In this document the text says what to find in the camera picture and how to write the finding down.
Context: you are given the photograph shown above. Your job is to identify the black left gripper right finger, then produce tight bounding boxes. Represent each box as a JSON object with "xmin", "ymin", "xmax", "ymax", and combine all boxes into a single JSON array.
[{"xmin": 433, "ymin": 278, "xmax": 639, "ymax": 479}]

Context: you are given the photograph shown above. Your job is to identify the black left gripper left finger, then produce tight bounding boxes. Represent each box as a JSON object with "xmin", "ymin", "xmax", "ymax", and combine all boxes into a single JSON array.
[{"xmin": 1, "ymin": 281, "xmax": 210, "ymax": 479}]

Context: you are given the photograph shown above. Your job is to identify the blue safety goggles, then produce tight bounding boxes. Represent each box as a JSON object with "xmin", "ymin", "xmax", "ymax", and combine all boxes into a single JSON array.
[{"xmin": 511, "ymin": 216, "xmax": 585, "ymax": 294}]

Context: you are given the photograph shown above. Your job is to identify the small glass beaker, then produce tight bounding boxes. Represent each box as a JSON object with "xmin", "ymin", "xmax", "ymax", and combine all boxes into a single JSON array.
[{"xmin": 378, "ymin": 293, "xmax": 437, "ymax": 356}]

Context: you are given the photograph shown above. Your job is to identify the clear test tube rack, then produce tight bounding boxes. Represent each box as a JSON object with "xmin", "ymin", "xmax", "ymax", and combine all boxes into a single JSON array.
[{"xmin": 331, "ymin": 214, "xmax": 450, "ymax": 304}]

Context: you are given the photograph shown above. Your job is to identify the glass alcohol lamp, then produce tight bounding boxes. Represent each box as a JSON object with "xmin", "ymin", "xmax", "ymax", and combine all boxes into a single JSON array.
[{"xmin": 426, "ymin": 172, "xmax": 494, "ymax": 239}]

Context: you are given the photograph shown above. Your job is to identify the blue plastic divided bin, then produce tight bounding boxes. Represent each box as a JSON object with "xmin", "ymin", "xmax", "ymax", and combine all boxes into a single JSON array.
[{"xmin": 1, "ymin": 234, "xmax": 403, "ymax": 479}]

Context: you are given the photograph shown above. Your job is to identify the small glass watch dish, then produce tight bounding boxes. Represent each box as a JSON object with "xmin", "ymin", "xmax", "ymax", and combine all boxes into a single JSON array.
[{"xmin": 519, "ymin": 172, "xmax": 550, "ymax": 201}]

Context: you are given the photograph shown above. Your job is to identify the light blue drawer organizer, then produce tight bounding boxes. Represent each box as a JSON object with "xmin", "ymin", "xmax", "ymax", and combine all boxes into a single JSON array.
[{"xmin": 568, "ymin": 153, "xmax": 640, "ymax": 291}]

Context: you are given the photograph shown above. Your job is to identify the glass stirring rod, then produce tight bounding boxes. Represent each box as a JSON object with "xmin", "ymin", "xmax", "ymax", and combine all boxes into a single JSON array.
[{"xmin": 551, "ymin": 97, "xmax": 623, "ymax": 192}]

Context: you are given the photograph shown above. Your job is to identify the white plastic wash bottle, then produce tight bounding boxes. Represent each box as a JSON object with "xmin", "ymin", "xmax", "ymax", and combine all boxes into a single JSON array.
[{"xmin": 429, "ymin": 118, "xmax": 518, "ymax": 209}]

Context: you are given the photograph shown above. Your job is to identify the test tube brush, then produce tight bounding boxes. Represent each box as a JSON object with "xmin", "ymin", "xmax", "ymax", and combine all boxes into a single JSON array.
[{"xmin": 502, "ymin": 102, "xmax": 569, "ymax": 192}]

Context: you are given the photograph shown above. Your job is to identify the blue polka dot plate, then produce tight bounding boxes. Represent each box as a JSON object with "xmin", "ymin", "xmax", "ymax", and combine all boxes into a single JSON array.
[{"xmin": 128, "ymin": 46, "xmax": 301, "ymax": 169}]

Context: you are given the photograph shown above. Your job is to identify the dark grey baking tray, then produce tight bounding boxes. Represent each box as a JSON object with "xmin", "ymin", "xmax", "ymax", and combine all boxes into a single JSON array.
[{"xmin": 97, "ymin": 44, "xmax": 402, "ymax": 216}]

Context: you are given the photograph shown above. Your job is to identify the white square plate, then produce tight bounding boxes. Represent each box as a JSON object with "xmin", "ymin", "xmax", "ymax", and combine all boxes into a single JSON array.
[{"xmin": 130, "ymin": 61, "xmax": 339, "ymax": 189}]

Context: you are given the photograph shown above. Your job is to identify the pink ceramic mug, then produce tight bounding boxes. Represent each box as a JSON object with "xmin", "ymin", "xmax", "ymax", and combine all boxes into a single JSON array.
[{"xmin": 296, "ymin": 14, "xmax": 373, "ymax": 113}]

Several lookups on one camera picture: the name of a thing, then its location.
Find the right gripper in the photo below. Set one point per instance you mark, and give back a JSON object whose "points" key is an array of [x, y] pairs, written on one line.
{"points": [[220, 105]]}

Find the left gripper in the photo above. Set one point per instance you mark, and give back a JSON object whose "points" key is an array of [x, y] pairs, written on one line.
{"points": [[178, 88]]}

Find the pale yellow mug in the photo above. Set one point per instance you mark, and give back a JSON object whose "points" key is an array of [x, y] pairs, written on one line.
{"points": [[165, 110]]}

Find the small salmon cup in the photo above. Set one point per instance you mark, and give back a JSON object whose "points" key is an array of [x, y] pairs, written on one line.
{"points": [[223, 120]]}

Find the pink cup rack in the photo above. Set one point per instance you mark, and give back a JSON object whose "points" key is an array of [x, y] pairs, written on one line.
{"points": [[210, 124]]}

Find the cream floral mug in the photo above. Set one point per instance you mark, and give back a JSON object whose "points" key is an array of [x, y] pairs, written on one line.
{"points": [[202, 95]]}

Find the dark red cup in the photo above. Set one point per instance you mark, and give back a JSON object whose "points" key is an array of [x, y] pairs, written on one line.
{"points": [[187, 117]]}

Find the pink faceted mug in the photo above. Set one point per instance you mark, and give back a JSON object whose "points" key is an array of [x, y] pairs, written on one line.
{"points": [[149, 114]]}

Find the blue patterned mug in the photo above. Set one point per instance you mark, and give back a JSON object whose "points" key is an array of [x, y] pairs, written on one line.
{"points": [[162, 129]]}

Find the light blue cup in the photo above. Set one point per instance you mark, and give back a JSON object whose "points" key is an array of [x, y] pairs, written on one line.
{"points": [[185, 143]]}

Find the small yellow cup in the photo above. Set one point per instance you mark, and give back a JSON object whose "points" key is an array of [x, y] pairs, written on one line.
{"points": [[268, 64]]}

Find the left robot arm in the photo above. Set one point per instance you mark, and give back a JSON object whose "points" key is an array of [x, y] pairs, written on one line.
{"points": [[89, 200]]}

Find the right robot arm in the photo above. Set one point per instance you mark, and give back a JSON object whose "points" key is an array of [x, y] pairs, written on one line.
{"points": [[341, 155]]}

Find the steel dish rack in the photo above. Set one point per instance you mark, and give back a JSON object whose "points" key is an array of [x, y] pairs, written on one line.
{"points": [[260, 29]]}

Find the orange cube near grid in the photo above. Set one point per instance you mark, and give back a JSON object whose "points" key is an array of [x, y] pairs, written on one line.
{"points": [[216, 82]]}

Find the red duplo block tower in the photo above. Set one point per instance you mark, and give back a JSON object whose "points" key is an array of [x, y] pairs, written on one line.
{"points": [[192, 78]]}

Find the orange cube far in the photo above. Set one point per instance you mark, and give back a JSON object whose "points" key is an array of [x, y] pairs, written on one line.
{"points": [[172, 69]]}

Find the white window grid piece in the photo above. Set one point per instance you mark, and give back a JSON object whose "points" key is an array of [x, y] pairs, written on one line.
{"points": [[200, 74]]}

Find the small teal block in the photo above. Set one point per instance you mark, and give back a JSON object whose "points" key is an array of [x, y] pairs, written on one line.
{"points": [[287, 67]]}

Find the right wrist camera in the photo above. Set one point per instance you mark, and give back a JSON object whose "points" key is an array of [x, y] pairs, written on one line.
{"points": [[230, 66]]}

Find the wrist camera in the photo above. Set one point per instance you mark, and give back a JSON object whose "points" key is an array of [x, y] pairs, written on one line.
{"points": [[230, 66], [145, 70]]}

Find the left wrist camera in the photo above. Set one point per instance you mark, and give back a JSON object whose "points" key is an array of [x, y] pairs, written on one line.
___
WORK ORDER
Going through the material, how many lines contain the word "picture"? Please give only the number.

OUTPUT OF THE EXERCISE
2